Na animação “A crise carnívora” (2007), o diretor espanhol Pedro
Rivero investia numa equação narrativa insólita baseada em grafismo sujo, humor
negro, violência, escatologia e alegoria política. Voltando ao gênero animação
em “Psiconautas – As crianças esquecidas” (2015), Rivero, junto ao quadrinista
Alberto Vásquez, refina a estética e a temática de seu trabalho anterior e
entrega uma obra memorável. O roteiro combina de maneira natural e poética aventura
pós apocalíptica, uma visão sombria sobre a dependência química e simbolismos
diversos, sempre sob uma perspectiva humanista e complexa. No desenvolvimento e
resolução da trama, não há espaço para o simples maniqueísmo ou moralismo
fáceis, havendo uma exposição crua e amarga das hipocrisias e preconceitos
típicos da sociedade ocidental contemporânea.
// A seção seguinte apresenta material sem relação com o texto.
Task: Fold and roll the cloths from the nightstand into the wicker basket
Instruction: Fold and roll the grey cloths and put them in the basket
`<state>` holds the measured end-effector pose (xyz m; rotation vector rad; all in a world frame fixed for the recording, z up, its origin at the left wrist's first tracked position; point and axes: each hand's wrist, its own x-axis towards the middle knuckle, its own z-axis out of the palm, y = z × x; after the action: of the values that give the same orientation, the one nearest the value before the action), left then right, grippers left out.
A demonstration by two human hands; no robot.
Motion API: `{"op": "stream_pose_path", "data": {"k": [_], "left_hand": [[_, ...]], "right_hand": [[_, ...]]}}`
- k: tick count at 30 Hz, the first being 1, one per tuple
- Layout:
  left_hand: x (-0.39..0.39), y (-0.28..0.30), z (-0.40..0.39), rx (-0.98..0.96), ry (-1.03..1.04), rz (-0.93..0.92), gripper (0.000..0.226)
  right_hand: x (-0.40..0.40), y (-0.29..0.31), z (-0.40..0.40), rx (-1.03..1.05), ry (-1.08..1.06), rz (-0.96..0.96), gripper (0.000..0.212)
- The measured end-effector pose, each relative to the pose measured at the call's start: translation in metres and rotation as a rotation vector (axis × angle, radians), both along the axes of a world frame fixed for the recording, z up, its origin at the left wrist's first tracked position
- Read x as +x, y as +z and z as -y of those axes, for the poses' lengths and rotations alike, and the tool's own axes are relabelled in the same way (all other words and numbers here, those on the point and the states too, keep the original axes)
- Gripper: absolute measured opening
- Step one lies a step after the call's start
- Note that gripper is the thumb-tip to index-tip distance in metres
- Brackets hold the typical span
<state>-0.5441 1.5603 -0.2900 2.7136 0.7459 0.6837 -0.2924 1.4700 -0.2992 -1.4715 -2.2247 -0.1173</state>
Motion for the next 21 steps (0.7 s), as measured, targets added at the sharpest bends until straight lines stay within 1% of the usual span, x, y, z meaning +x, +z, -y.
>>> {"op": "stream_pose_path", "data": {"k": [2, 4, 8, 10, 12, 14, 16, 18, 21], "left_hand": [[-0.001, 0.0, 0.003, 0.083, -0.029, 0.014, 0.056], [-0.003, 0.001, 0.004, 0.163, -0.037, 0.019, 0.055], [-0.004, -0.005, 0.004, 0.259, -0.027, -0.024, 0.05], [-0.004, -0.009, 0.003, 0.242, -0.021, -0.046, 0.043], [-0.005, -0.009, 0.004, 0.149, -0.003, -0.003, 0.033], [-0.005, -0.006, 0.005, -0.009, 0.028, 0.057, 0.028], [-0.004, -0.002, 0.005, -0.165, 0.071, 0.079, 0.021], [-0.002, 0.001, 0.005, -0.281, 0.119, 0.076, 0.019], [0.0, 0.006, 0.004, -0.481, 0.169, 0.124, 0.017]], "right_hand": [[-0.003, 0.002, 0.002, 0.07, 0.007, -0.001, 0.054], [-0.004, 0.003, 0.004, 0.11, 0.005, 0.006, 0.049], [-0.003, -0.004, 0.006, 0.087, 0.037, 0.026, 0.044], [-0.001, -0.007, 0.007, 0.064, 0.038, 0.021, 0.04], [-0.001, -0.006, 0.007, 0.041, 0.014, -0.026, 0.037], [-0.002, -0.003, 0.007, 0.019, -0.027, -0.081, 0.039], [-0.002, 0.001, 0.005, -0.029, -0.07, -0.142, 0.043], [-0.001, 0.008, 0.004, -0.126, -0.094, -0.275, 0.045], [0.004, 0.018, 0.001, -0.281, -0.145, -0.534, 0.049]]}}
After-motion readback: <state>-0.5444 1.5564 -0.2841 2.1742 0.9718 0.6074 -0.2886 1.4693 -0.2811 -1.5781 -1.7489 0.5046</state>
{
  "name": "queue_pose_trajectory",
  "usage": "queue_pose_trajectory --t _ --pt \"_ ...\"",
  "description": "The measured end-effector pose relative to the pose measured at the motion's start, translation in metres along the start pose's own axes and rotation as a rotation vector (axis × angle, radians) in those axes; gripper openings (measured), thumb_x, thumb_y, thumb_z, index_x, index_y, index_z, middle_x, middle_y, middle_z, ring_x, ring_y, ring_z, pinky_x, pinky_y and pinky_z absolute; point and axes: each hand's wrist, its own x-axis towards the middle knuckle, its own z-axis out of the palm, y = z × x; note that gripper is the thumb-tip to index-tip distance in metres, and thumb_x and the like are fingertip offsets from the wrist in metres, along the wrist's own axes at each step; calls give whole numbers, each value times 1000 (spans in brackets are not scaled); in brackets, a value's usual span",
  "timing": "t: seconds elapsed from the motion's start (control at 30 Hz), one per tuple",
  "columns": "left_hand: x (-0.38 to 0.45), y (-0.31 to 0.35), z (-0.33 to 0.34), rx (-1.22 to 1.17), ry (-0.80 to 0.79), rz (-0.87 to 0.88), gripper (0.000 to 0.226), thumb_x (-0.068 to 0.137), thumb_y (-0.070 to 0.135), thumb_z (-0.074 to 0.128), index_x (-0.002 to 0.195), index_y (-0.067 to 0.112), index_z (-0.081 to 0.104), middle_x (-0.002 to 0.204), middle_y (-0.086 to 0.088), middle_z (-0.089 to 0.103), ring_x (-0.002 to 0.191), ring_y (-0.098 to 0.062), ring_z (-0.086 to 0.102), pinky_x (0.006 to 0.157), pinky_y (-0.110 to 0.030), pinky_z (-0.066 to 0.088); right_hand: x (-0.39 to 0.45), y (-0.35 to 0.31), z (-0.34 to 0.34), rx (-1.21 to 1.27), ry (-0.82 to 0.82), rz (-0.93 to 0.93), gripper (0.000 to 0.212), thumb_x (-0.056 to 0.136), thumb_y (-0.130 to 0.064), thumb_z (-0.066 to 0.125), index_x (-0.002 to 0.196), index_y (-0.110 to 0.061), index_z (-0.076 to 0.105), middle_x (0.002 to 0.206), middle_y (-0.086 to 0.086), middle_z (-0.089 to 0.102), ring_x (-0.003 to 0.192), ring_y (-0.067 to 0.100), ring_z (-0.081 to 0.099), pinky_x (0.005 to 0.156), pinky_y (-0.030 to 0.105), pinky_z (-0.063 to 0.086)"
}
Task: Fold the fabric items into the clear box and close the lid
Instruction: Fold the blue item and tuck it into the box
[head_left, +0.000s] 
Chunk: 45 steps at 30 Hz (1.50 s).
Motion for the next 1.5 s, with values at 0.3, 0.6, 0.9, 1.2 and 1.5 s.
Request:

Rivero e Vásquez investem num
formalismo personalíssimo – ao invés da perfeição realista ou da estilização
padrão de boa parte das animações dos grandes estúdios, há a valorização de um
traço de bizarra beleza pictórica, repleta de nuances imagéticas plenas de
lirismo e sagacidade. Repare-se, por exemplo, na figura do protagonista
Birdboy, cuja caracterização visual remete a uma estranha síntese de pássaro e
criatura gótica. Aliás, a própria concepção dos personagens do filme reflete as
ideias desconcertantes de “Psiconautas”, em que aparentemente “fofinhos” seres
antropomorfizados são inseridos em situações e cenários desoladores e sórdidos.
No conjunto geral das escolhas artísticas da produção, fica a impressão de um
contundente trabalho a evidenciar um mundo se desagregando em meio a um cenário
de obscurantismo místico e exploração econômica, reflexo não muito distante de nossa
realidade.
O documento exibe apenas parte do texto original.